FTC blocks Illumina’s $7.1B purchase of cancer test developer Grail

The Federal Trade Commission (FTC) has ordered Illumina, a DNA sequencing company, to divest its acquisition of Grail, a cancer test developer, valued at $7.1 billion. The FTC’s decision comes after an administrative judge dismissed the initial challenge in September, stating the deal would harm innovation and competition in the market for multi-cancer early detection tests. The FTC’s recent order claims the acquisition would result in decreased choice, quality, and innovation in cancer detection tools, which is critical in the early detection of cancer.

Illumina has expressed its intention to appeal the FTC’s decision in federal court, stating that it believes the decision would harm shareholders’ interests. The European Union’s executive body, the European Commission, blocked the Illumina-Grail deal last year over similar concerns, and Illumina has challenged the decision.

The acquisition of Grail has sparked opposition from activist investor Carl Icahn, who launched a proxy fight last month, seeking seats on Illumina’s board of directors and urging the company to unwind the deal.
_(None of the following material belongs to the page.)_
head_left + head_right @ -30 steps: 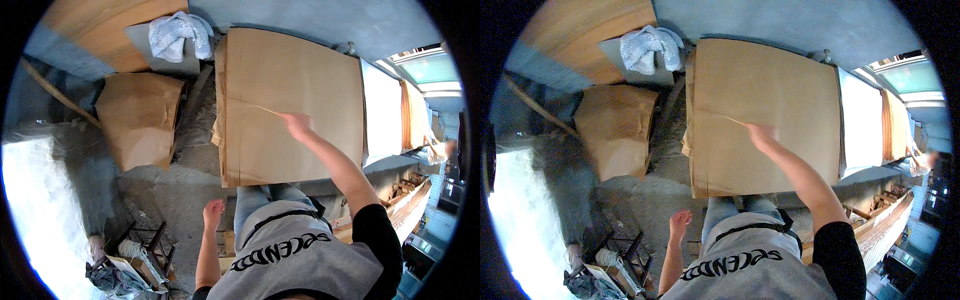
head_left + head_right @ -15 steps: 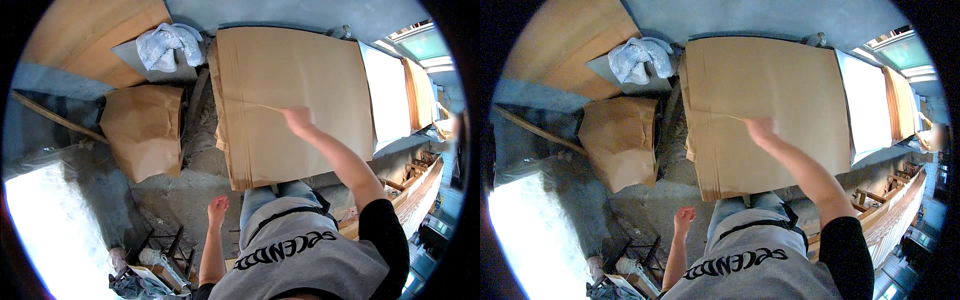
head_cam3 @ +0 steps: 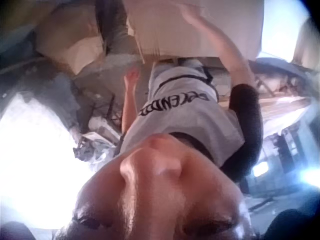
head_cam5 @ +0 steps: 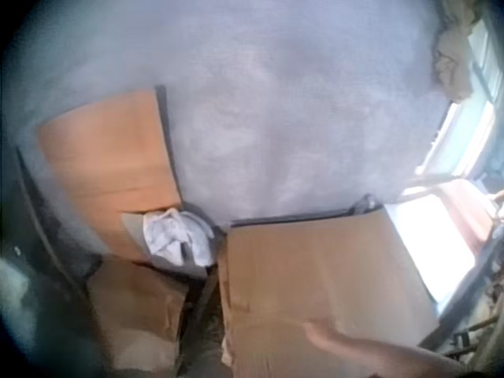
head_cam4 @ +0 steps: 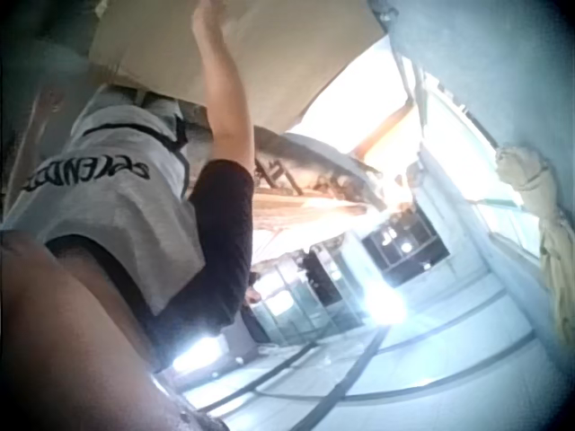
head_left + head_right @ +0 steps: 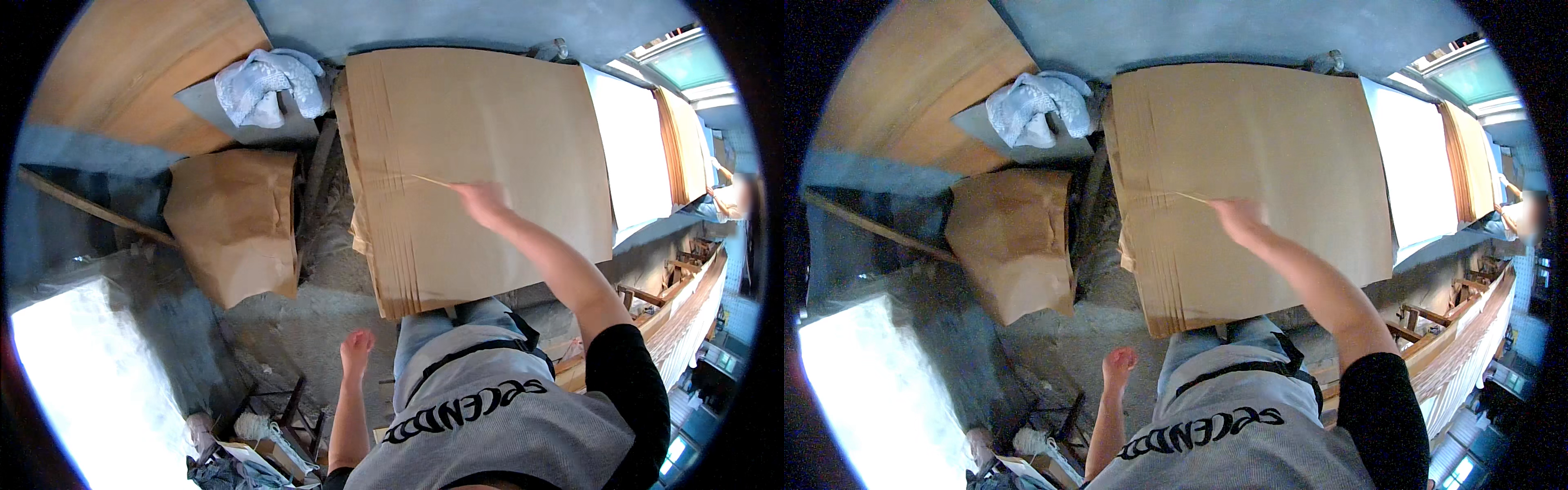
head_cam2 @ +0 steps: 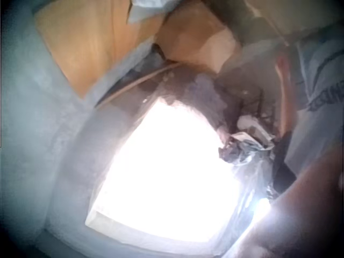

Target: The person repeatedly picks up large white paper sheets and places them onto a long wooden workbench. The person handles the sheets one at a time, aligning them on the surface. Other people are visible in the background working at the same bench.

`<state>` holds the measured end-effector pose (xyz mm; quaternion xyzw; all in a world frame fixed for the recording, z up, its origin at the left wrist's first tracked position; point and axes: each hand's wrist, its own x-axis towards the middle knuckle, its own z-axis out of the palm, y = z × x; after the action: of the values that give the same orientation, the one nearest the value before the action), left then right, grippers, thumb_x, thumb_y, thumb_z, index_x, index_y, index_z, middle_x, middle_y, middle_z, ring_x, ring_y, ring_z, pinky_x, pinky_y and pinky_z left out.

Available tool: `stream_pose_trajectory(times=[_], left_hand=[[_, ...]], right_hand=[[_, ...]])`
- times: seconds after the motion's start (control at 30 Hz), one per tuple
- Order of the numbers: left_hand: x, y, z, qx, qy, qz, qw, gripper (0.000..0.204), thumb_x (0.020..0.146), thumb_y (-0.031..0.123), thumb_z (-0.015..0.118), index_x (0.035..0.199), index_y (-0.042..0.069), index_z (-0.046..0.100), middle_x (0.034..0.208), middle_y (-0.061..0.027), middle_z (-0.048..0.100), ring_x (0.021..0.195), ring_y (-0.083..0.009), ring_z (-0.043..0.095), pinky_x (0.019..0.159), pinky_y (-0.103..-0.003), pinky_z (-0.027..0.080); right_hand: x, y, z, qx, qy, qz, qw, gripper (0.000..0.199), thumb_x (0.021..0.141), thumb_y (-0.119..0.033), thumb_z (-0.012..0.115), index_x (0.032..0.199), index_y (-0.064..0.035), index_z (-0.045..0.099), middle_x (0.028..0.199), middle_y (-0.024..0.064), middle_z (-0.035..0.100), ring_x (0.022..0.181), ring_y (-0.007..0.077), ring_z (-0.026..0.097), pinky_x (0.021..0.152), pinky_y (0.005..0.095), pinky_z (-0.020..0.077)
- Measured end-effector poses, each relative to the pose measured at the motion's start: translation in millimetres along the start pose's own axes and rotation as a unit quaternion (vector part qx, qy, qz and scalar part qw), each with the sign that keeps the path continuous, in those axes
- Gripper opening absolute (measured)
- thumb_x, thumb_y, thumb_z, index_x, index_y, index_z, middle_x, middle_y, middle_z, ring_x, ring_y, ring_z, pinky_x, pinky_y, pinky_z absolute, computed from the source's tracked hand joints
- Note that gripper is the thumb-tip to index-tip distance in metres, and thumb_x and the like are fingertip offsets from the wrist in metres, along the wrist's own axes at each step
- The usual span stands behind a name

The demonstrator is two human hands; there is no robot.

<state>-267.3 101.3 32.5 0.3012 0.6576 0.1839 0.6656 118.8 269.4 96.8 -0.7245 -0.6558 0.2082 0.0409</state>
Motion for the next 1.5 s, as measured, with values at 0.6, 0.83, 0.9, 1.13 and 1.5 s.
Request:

His resistance to the deal is rooted in Illumina’s decision to close the acquisition without obtaining antitrust regulators’ approval.

Challenging the European Commission and FTC decisions in court, according to Illumina, would expand the availability, affordability, and profitability of Grail’s groundbreaking Galleri test in the multi-cancer screening market worth over $44 billion.

Opposition to the deal by both the FTC and European Commission underscores the importance of competition and innovation in the healthcare industry, particularly in the development of effective and affordable tools for early cancer detection.